Your patient should also know that additional radiographs may be necessary, taken at different angles than the ones that are sent by your office. And maybe additional imaging is needed, like a cone beam, that could help diagnose but also be used as an education tool to show the patient. For example if there’s a missed canal, a cone beam image can show the patient why re-doing the root canal would be beneficial.

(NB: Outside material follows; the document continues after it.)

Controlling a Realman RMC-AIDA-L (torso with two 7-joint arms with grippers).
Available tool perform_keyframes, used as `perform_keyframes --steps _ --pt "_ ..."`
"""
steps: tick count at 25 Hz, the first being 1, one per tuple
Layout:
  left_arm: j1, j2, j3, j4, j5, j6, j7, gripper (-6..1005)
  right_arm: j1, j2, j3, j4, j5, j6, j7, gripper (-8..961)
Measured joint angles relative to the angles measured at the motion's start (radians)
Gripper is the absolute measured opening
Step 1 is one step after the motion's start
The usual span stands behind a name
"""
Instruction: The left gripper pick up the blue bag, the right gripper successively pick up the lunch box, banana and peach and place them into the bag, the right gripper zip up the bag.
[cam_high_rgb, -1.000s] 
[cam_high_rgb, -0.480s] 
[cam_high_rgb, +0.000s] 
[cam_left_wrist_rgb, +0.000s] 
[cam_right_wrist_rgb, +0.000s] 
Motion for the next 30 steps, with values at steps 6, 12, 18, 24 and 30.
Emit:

So you should prep your patient that there may be an evaluation and additional radiographs first. Most endodontists will triage patients, using proper pain management, and then decide whether within 24-48 hours they can get all the treatment done in one step. Or if the patient’s pain level is through the roof and they can’t make it through the night, that patient should become first priority and treatment is usually started right away. Trust your endodontist to make the right call for your patient.
When you spend just a few more minutes to walk your patient through the process of going from your office, to the next office, and then back, they feel good. If your specialist is having the same conversation with the patient that YOU’VE had, that confirmation puts the patient at ease. It decreases their anxiety, they feel better about both parties, and they feel better about the whole process.
Build a Relationship
A level of communication from your front office to the specialist’s front office is imperative. Take the time to get to know your specialist, and get to know their flow. Meeting the people on the “other end” to make a connection is so important. Get together over coffee, at a lunch and learn, or for dinner to put the face to the voice, so there can be better communication — THAT in my opinion is the best recipe for success. Your patient will be cared for better and the specialist will understand the patient’s level of pain a bit better.
And don’t underestimate that sometimes the doctor needs to get on the phone and talk to the endodontist because it’s such a special case. I will tell you that I’m leary of the doctor who calls me wanting a same day appointment, but they’ve never referred to me before, yet they’re expecting emergency treatment. That’s why having a relationship with your endodontist is key. It’s disheartening when we get the call from a referring office “If you can’t see this patient right away we’re going to call someone else” – click! We get that a lot, and it’s not a great way to foster a partnership.
You will want to start a relationship with a few different endodontists or specialists. So when you have that patient who can’t stand the pain, and your main specialist may be fully committed to other patients, you have somewhere to go. We’re not happy to say no, but sometimes there’s just no wiggle room in the schedule.
So, I hope that was a helpful view from the “other side” of the referral slip. Putting these steps in place will make the referral transition much smoother for both you and your specialist. When you become a good referring dentist, your patients’ experiences improve, and so does your practice!